RECORDS –

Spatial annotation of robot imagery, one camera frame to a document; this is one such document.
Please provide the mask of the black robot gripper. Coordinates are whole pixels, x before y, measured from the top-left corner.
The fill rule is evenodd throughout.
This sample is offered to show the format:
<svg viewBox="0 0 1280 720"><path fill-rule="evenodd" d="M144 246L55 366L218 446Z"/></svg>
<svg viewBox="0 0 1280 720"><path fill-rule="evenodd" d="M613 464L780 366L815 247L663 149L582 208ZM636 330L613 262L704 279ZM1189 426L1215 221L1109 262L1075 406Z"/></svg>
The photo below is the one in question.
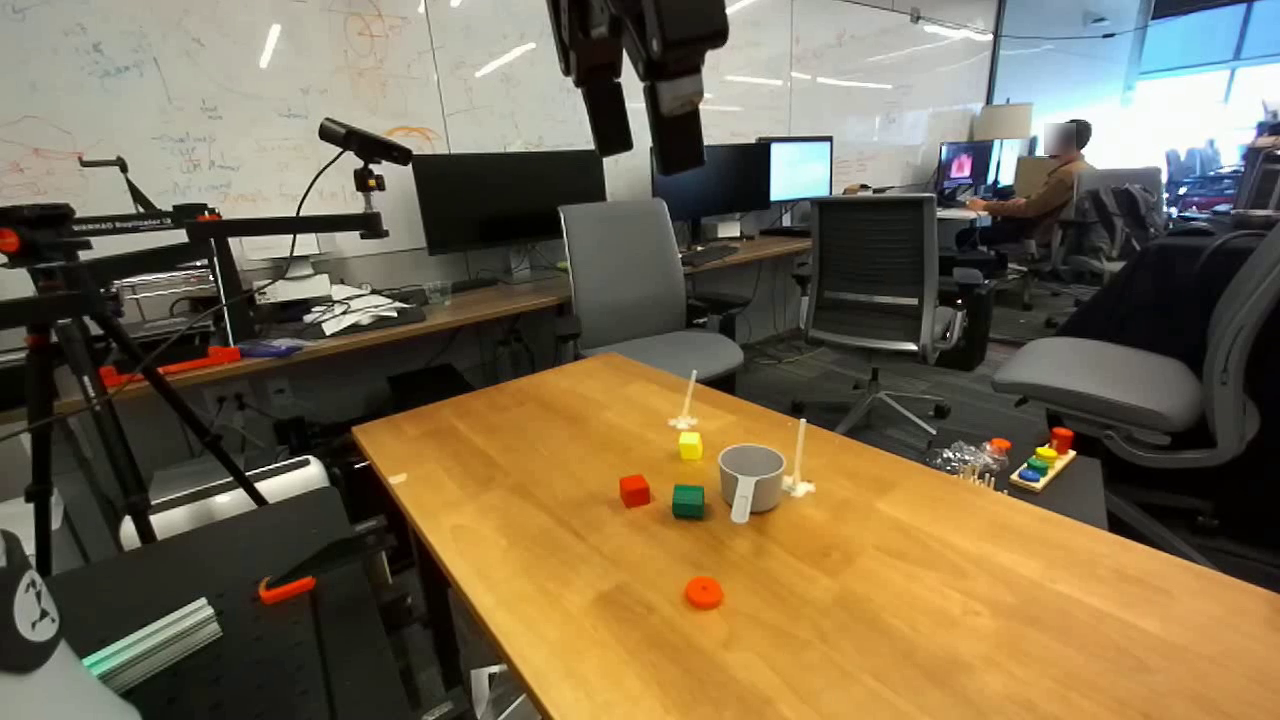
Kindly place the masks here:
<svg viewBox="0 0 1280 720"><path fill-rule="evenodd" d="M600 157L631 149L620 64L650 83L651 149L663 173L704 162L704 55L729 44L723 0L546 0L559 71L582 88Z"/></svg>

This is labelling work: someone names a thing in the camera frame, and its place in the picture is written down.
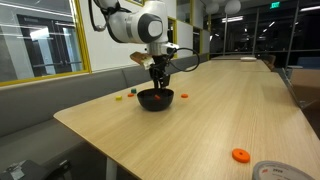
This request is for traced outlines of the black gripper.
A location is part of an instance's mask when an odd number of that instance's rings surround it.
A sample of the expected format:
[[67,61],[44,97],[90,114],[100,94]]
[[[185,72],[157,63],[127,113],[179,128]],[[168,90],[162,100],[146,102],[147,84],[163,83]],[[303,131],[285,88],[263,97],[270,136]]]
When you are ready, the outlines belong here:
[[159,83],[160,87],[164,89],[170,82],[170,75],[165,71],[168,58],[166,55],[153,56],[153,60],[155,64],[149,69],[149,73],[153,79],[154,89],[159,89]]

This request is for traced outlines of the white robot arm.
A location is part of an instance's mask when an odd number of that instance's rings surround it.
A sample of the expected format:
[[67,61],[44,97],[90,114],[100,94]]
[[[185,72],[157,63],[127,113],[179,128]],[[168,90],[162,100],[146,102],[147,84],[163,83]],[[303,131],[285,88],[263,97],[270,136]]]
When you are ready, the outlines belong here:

TO DO – Could you write out every line above exactly as it stands, with no images?

WRITTEN RESPONSE –
Spatial annotation of robot imagery, one camera frame to a document; this is one such document.
Please provide the mask of the black robot gripper. Coordinates are whole pixels, x before y, measured from the top-left corner.
The fill rule is evenodd throughout.
This sample is offered to show the format:
<svg viewBox="0 0 1280 720"><path fill-rule="evenodd" d="M144 246L55 366L218 446Z"/></svg>
<svg viewBox="0 0 1280 720"><path fill-rule="evenodd" d="M613 464L780 366L815 247L663 149L582 208ZM636 330L613 262L704 279ZM1189 426L1215 221L1109 262L1075 406Z"/></svg>
The photo below is the one in question.
Kindly place the masks here:
<svg viewBox="0 0 1280 720"><path fill-rule="evenodd" d="M600 157L631 149L620 64L650 83L651 149L663 173L704 162L704 55L729 44L723 0L546 0L559 71L582 88Z"/></svg>

This is labelling work: someone names a thing in the camera frame, and its place in the picture is written down.
This request is for traced outlines of the black gripper.
A location is part of an instance's mask when an odd number of that instance's rings surround it.
A sample of the expected format:
[[67,61],[44,97],[90,114],[100,94]]
[[[185,72],[157,63],[127,113],[179,128]],[[168,90],[162,100],[146,102],[147,84],[163,83]],[[303,131],[285,88],[263,97],[270,136]]]
When you are ready, the outlines belong here:
[[159,83],[160,87],[164,89],[170,82],[170,75],[165,71],[168,58],[166,55],[153,56],[153,60],[155,64],[149,69],[149,73],[153,79],[154,89],[159,89]]

This request is for traced outlines of the white robot arm.
A location is part of an instance's mask when an odd number of that instance's rings surround it.
A sample of the expected format:
[[67,61],[44,97],[90,114],[100,94]]
[[[185,72],[157,63],[127,113],[179,128]],[[168,90],[162,100],[146,102],[147,84],[163,83]],[[303,131],[285,88],[263,97],[270,136]]]
When you are ready, the outlines belong here:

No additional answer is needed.